= The Boomerang =

Newspaper in Brisbane, Queensland

The Boomerang was a weekly newspaper published in Brisbane, Queensland, Australia.

== History ==
The Boomerang was a short-lived radical, illustrated, weekly newspaper, published in Brisbane, Queensland, in the late 19th century.

It's subtitle, in boomerang-shaped letters, promised, like the boomerang, to be 'true to the skilful hand that flings it forth. It flies in whirling circles to its destined mark'.

The Boomerang was established by journalist, trade unionist and Utopian, William Lane in 1887, publishing its first issue on 19 November. It published stories, poetry, cartoons, social and sporting notes, reflecting a time of growing interest in radical ideas and politics.

Notable contributors included cartoonist E. H. Murray, Annie Lane (nee Macquire, wife of William Lane), writing under the pen name ‘Lucinda Sharpe’, orator and unionist Gilbert Casey, Indigenous rights activist Carl Feilberg, poet and journalist Zora Cross, who worked for the paper for three years, editor Gresley Lukin, writer and literary critic A. G. Stephens, agricultural writer, journalist and socialist, Alfred Yewen and Henry Lawson (under pen name of ‘Joe Swallow') who contributed a column entitled ‘Country Crumbs’. Leading radical feminist intellectual Leontine Cooper wrote both short-stories and essays for it. A second key Queensland based feminist Elizabeth Grace Neill, journalist and writer and later senior labour advocate, was on the staff.
A.G. Stephens also worked as a sub-editor, but left in 1891 to become editor and part proprietor of the Cairns Argus. James Drake, future Attorney-General of Australia, was a shareholder, writer and joint editor.

In 1891, Lane was approached to be the editor of The Worker, a newspaper being established by the local labour unions. As a consequence, Lane sold The Boomerang to Lukin. Lukin published the newspaper until 9 April 1892 after the company was voluntarily wound up.

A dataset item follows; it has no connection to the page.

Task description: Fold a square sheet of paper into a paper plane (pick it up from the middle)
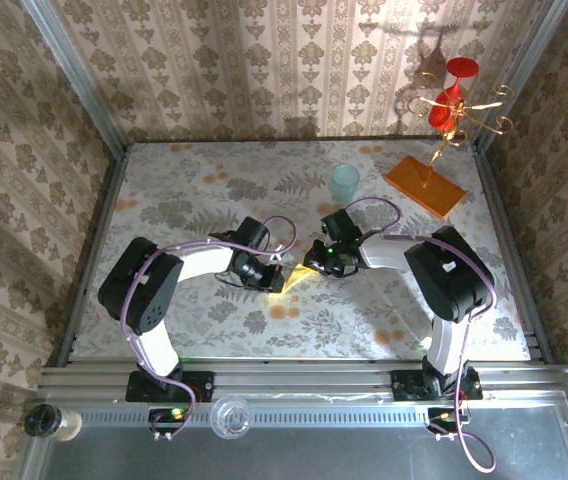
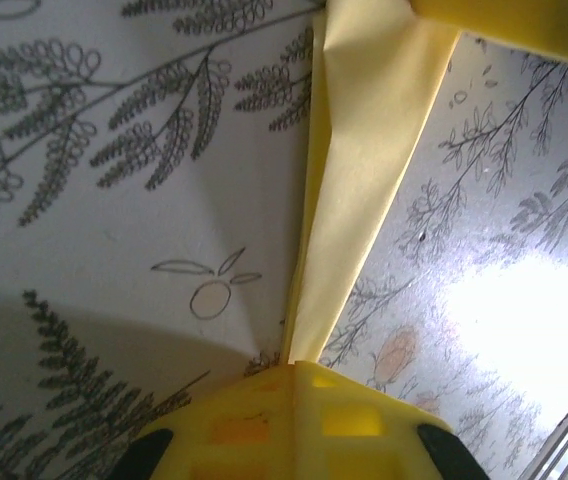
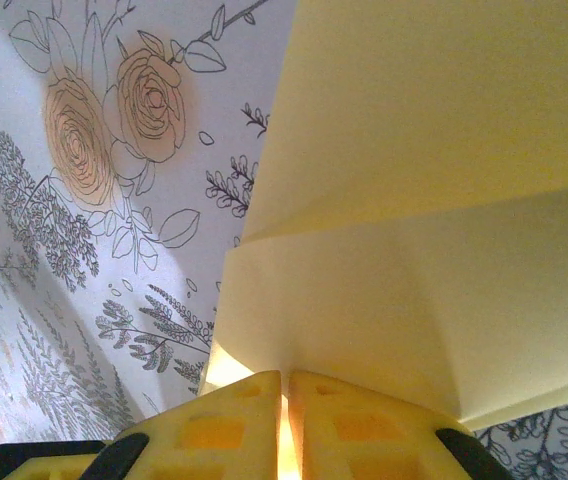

No connection has been found between this newspaper and the 1894 Melbourne Boomerang weekly published by Edward Findley.

==Publications==
A eulogy by Francis Adams for Danish Australian journalist and Indigenous rights activist Carl Feilberg was published in the journal after his death in late 1887, followed by several of Feilberg's short stories.

==Access==
A hand-written index to The Boomerang is held by the John Oxley Library, State Library of Queensland, and all issues (from No. 1 (Saturday, 19 November 1887) to No. 230 (Saturday, 9 April 1892)) are held in the Library, both on paper and microfilm. The microform version is available for use at some other libraries.